Controversies such as the Babri Masjid-Ram Janambhoomi issue, the Shah Bano case, the India-Sri Lanka (Rajiv-Jayawardene) Accord and the Indian Peace Keeping Force have been dealt with in detail in the book.

With the Ram temple consecration ceremony three days away, much of the focus of Aiyar's conversation with Sanghvi remained on the Ram Janambhoomi issue.

Asked about the opening of locks on the Babri Masjid gates in 1986, Aiyar said the fact of the matter is that with a majority of 400 seats in Parliament, Gandhi had no reason to either appease Muslims or encourage the Hindu sentiment.

Asserting that it was Arun Nehru who was behind the opening of the locks, Aiyar said since Arun Nehru studied in a Lucknow school, the Ramjanmabhoomi issue, which was a local issue at that time, was very much on his mind.

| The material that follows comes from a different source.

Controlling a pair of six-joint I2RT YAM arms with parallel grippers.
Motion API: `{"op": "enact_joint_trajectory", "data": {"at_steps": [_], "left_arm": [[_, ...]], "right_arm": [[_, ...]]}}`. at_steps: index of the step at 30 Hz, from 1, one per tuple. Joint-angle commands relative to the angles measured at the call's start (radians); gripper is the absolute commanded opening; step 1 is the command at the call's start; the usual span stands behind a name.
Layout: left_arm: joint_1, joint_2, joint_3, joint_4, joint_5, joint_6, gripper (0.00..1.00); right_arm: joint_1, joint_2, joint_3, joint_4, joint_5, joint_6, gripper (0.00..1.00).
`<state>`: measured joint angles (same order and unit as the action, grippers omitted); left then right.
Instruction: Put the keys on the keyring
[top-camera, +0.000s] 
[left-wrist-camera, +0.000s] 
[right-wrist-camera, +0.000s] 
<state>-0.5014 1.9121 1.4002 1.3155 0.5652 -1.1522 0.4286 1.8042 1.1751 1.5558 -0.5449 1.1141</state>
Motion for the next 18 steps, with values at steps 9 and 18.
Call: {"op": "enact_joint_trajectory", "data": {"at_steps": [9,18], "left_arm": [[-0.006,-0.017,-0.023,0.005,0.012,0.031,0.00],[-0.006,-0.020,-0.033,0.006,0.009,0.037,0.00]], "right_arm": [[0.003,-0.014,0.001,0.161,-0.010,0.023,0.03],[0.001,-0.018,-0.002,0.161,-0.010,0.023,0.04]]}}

"So, he used his power within the party to get an unknown man, Veer Bahadur Singh, elected as the chief minister and as I described in the book, the first thing Singh did was to go to Ayodhya and meet Deoki Nandan Agarwal (of the Vishwa Hindu Parishad) and others. (Veer Bahadur Singh) obtained from them a petition which said locks had not been put (on the gates of Babri Masjid) by judicial order but by executive order," Aiyar said.

Thereafter, when the matter came up before the district sessions judge of Faizabad on 1 February 1986, the district magistrate and senior superintendent of police affirmed that the locks were not necessary for preserving public peace and law and order, he said.

"The locks were opened and a huge number of Hindu pilgrims, who had been gathered purposely, surged in and Rajiv knew nothing about it. So, yes there was a Congress hand in the opening of the locks but that Congress person knew that Rajiv Gandhi would never have allowed the opening of those locks, cancelling the executive order and that is why he kept it from Rajiv," Aiyar claimed.

The end of the story is that Arun Nehru joined the BJP and so he was a "BJP plant", he said.

On Rajiv Gandhi allowing shilanyas of a new Ram temple, Aiyar said the then prime minister took the advice that he needed political expertise and with that came into the PMO a "nexus" between Congress leaders M L Fotedar and R K Dhawan.

Dhawan told Gandhi that he should pander to Hindu sentiment but he resisted that, Aiyar said.

Asked what would have been the state of the country had Rahiv Gandhi lived on and become the prime minister instead of Narasimha Rao, Aiyar said he could only guess and couldn't say for sure.

"My own guess is that the Babri Majid issue which he had discussed with (former Union minister) Siddharth Shankar Ray and others would have been referred to the Supreme Court under Article 142 and the question the Supreme Court would have been asked -- 'Was a temple demolished by Mir Baqi to build a mosque?'," he said.

Aiyar asserted that Rajiv Gandhi would not have negotiated with the BJP the way Rao did as the prime minister and would have been very proactive.

"He (Rajiv Gandhi) could have easily declared President's rule the minute these people climbed the dome and used the 125 companies ... who were waiting outside Ayodhya to enter the premises and clear it of these people who destroyed the mosque. I don't think kar sevaks would have been allowed into Ayodhya," he said.

Asked whether it was fair to say that the Congress made the mistakes of opening the locks and negotiating with L K Advani, things that the BJP took advantage of, Aiyar said, "You are absolutely right that the Congress did all this but I am also right -- who in the Congress?"

"My sole point is that the only person not involved in all this, except for the shilaniyas in the middle of the election, was Rajiv," Aiyar said.

"He did not open the locks, he did not negotiate with the BJP and did not go dumb when the domes were being knocked down.

"Rajiv is not to be blamed, but the Congress is to be blamed."